PROBLEM DETAILS: If pictures are present, leave them out, and copy the data word for word.
──────
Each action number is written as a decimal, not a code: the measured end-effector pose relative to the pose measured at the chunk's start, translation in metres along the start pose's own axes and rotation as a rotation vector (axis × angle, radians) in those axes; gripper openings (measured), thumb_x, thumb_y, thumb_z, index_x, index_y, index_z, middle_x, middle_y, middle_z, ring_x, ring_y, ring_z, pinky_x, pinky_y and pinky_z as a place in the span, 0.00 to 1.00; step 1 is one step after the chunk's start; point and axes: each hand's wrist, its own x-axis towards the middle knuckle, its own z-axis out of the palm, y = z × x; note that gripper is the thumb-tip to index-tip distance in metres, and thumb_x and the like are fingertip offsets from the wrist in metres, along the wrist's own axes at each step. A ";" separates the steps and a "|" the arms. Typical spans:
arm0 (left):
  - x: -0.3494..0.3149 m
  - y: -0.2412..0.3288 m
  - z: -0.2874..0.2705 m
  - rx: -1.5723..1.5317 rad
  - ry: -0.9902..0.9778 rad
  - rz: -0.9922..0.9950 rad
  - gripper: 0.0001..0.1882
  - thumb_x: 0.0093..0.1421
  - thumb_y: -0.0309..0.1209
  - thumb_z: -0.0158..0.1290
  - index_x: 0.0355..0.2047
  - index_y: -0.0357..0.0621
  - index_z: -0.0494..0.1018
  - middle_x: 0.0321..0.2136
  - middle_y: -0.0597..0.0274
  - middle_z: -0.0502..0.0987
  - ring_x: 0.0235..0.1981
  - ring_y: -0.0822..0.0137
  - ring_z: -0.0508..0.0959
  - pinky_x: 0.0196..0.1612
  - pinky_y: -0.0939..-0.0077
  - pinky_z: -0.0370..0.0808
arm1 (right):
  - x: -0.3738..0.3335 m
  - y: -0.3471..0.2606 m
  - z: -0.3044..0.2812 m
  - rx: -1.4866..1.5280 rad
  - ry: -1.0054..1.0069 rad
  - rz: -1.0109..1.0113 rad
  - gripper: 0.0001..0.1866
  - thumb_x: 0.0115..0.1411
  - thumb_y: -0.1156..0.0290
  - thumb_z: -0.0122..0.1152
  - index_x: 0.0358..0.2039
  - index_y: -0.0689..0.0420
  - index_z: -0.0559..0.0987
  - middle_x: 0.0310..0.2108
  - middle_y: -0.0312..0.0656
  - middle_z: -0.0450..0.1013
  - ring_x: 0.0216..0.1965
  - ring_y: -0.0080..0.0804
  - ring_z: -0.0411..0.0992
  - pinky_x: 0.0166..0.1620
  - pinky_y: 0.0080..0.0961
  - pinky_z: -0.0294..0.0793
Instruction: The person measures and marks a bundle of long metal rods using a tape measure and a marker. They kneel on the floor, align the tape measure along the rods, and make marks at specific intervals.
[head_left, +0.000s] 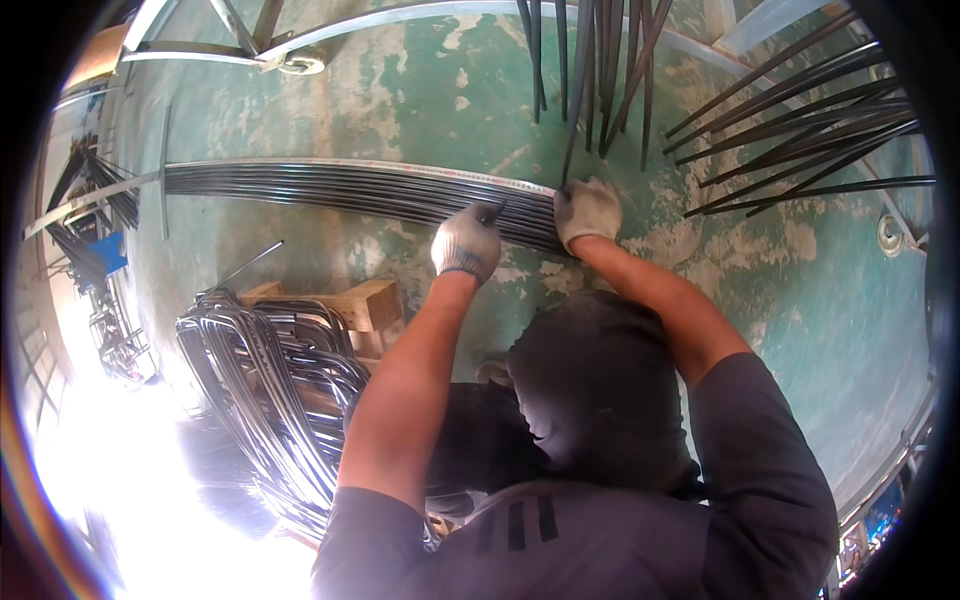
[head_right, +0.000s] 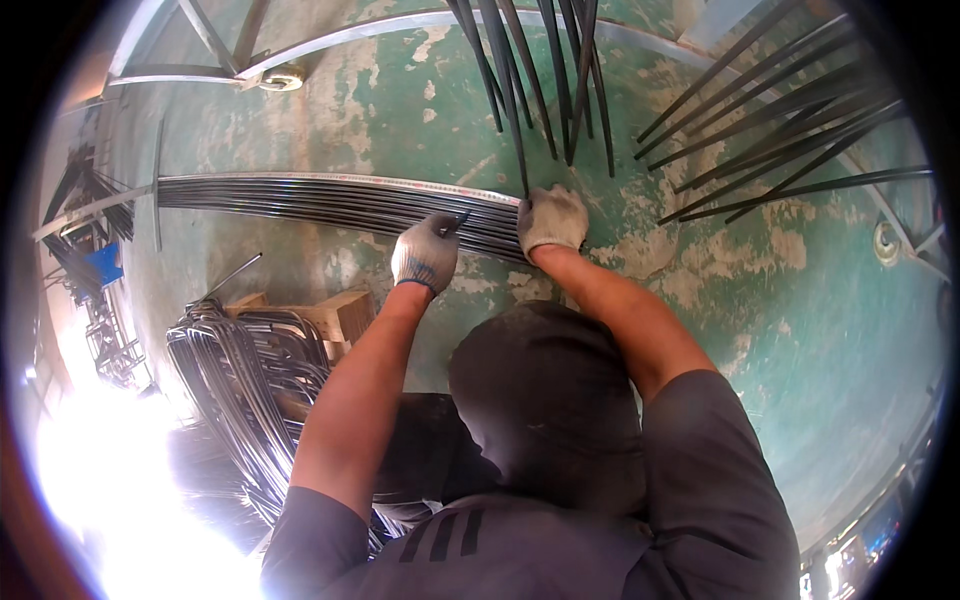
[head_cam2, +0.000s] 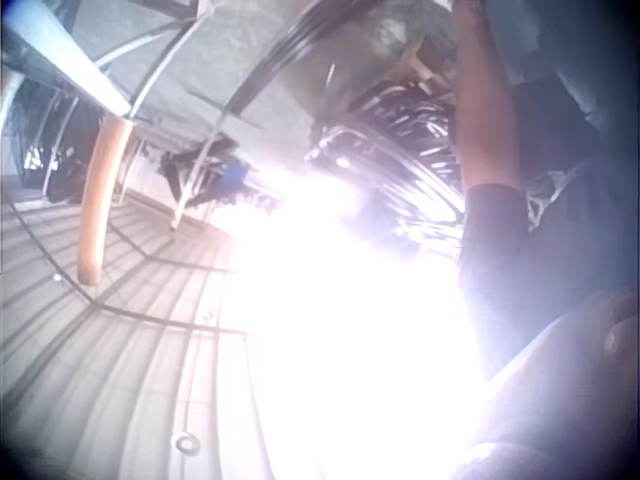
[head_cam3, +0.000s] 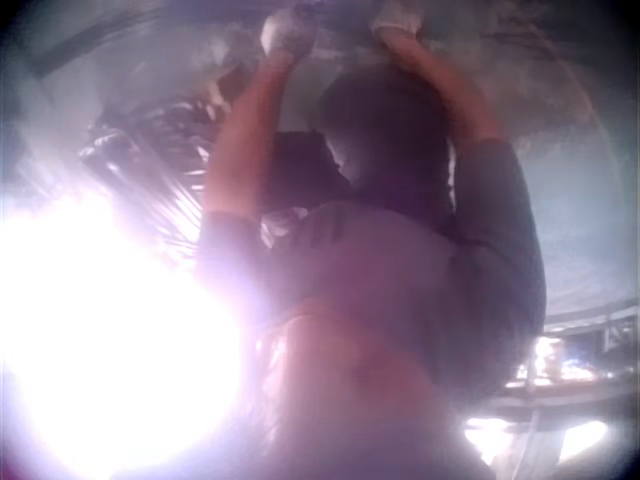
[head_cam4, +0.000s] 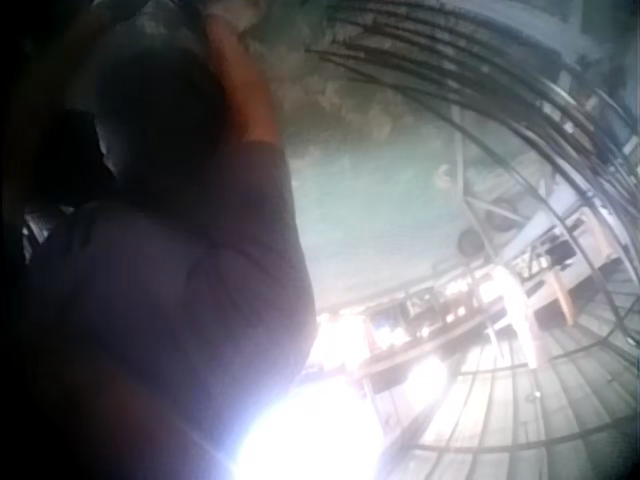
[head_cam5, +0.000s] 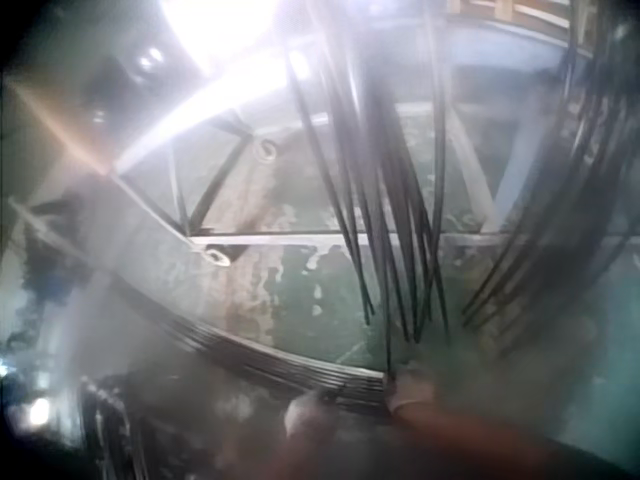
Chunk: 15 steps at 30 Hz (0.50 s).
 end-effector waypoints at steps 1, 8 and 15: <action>0.002 -0.001 0.002 0.003 -0.004 0.007 0.13 0.69 0.39 0.59 0.50 0.56 0.89 0.43 0.50 0.89 0.48 0.46 0.88 0.54 0.55 0.83 | 0.000 0.000 0.000 -0.003 0.003 -0.001 0.14 0.64 0.56 0.66 0.36 0.52 0.90 0.40 0.50 0.83 0.48 0.55 0.80 0.56 0.50 0.78; 0.002 0.002 0.001 -0.016 -0.011 0.012 0.13 0.69 0.38 0.60 0.50 0.57 0.88 0.43 0.51 0.89 0.48 0.46 0.88 0.54 0.55 0.83 | -0.001 0.001 0.003 -0.005 0.022 0.007 0.14 0.64 0.55 0.67 0.35 0.52 0.90 0.40 0.51 0.83 0.47 0.55 0.80 0.53 0.51 0.79; 0.001 -0.003 0.000 -0.020 -0.020 -0.024 0.13 0.68 0.38 0.61 0.50 0.55 0.88 0.44 0.50 0.89 0.47 0.46 0.88 0.53 0.55 0.84 | 0.000 0.001 0.007 -0.022 0.020 0.000 0.14 0.65 0.55 0.66 0.35 0.52 0.90 0.40 0.50 0.83 0.47 0.55 0.80 0.54 0.50 0.80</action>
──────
ANSWER BOX:
Each action number is written as a decimal, not a code: the measured end-effector pose relative to the pose measured at the chunk's start, translation in metres along the start pose's own axes and rotation as a rotation vector (axis × angle, radians) in those axes; gripper openings (measured), thumb_x, thumb_y, thumb_z, index_x, index_y, index_z, middle_x, middle_y, middle_z, ring_x, ring_y, ring_z, pinky_x, pinky_y and pinky_z as a place in the span, 0.00 to 1.00; step 1 is one step after the chunk's start; point and axes: each hand's wrist, its own x-axis towards the middle knuckle, its own z-axis out of the palm, y = z × x; note that gripper is the thumb-tip to index-tip distance in metres, and thumb_x and the like are fingertip offsets from the wrist in metres, along the wrist's own axes at each step. A ";" separates the steps and a "|" the arms. Typical spans:
arm0 (left):
  - x: -0.3494..0.3149 m
  - y: -0.2412..0.3288 m
  - z: -0.2874..0.2705 m
  - rx: -1.5723..1.5317 rad
  - ry: -0.9902..0.9778 rad
  - rz: -0.9922..0.9950 rad
  - gripper: 0.0001..0.1882
  - thumb_x: 0.0093..0.1421
  - thumb_y: -0.0309..0.1209
  - thumb_z: -0.0158..0.1290
  - index_x: 0.0355..0.2047
  - index_y: -0.0357..0.0621
  - index_z: -0.0494..0.1018
  - middle_x: 0.0321..0.2136
  - middle_y: -0.0597..0.0274
  - middle_z: -0.0502..0.0987
  - ring_x: 0.0235..0.1981
  - ring_y: -0.0822..0.0137
  - ring_z: -0.0508..0.0959
  - pinky_x: 0.0196..0.1612
  - pinky_y: -0.0939..-0.0077
  - pinky_z: -0.0370..0.0808
arm1 (right):
  - x: -0.3738..0.3335 m
  - y: -0.3471..0.2606 m
  - z: -0.3044..0.2812 m
  - rx: -1.4866..1.5280 rad
  - ry: -1.0054..1.0069 rad
  - rz: -1.0109..1.0113 rad
  - gripper: 0.0001..0.1866
  - thumb_x: 0.0115..0.1411
  - thumb_y: -0.1156..0.0290
  - thumb_z: -0.0122..0.1152
  - index_x: 0.0358..0.2039
  - index_y: -0.0689..0.0420
  - index_z: -0.0559..0.0987
  - middle_x: 0.0310..0.2108
  - middle_y: -0.0312..0.0656
  - middle_z: -0.0450..0.1013
  - ring_x: 0.0216..0.1965
  - ring_y: -0.0080..0.0804
  - ring_z: -0.0411..0.0992
  - pinky_x: 0.0166..0.1620
  - pinky_y: 0.0080..0.0961
  - pinky_z: -0.0294..0.0793
Instruction: The person measures and marks a bundle of long metal rods using a tape measure and a marker. They kneel on the floor, align the tape measure along the rods, and make marks at specific intervals.
[head_left, +0.000s] 
[head_right, +0.000s] 
[head_cam2, +0.000s] 
[head_cam3, +0.000s] 
[head_cam4, +0.000s] 
[head_cam5, +0.000s] 
Chunk: 15 steps at 30 Hz (0.50 s).
 end-effector waypoints at steps 1, 8 and 15: <action>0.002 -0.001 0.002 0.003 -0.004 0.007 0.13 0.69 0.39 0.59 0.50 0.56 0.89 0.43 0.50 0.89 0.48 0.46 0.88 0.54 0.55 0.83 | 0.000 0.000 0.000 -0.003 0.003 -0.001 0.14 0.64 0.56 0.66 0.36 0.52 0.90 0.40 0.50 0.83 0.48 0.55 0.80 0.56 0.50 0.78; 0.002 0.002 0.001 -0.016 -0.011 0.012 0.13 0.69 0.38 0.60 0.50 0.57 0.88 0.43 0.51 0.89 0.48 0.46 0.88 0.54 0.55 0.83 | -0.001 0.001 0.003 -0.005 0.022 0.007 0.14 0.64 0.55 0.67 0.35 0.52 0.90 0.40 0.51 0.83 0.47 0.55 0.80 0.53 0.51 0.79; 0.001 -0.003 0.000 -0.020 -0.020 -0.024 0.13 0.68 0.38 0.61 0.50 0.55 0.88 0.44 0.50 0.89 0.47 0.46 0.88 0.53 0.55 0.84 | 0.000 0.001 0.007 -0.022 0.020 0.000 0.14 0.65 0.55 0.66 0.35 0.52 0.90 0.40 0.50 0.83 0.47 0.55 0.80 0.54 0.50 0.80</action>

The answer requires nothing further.